Phrynichus scaber

Scientific classification
- Kingdom: Animalia
- Phylum: Arthropoda
- Subphylum: Chelicerata
- Class: Arachnida
- Order: Amblypygi
- Family: Phrynichidae
- Genus: Phrynichus
- Species: P. scaber
- Binomial name: Phrynichus scaber Gervais, 1844

= Phrynichus scaber =

- Genus: Phrynichus
- Species: scaber
- Authority: Gervais, 1844

Species of arachnid

Phrynichus scaber is a species of whipspider (order Amblypygi) from the Seychelles and Mauritius.

== Description ==
Amblypygid researcher Peter Weygoldt referred to Phrynichus scaber as a "large and spectacular" amblypygid with "particularly impressive" mating behavior in his book Whipspiders: Their Biology, Morphology and Systematics.

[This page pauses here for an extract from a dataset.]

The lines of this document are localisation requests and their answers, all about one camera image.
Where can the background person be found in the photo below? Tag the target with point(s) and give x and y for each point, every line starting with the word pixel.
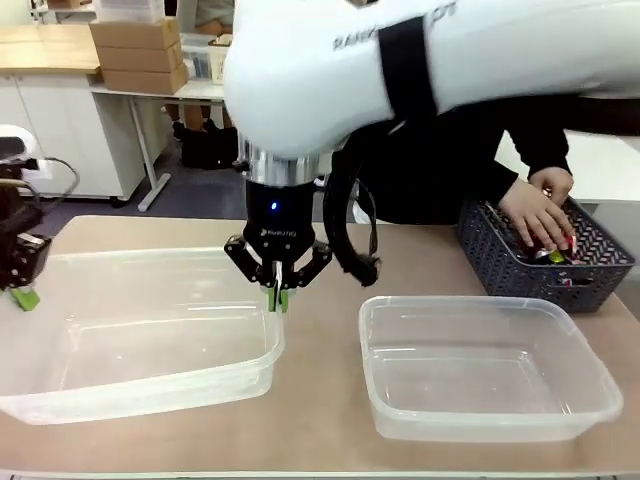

In common with other species in its genus, P. scaber has elongated pedipalps with few spines aside from the distal part of the tibia and the tarsus.

== Behavior ==
Phrynichus scaber is known for its elaborate and lengthy mating behavior. Weygoldt included a detailed description of this behavior in his 2000 book. In short, upon encountering one another, males and females exchange movements of their antenniform legs. The male unfolds his pedipalps while doing so, moving slowly except occasional rapid up-and-down jerks of his body. The male approaches, trembling his antenniform legs, and slowly brushes the female's pedipalps with his, continuing to jerk up and down occasionally. The male sometimes pulls the female to another location by grasping one or both of her pedipalps. The pedipalp stroking, antenniform leg tapping, and body jerking continue, until eventually turning to face the same direction as the female and shifting all or part of his body underneath the female. He then repeats this series of courtship several times at faster intervals, before finally depositing a spermatophore beneath the female. He returns to face the female and uses his pedipalps to press her down onto the spermatophore. Upon the female taking up the spermatophore the male quickly retreats.

== Distribution and habitat ==
Phrynichus scaber is found only in the Seychelles, which is the type locality, and on Mauritius.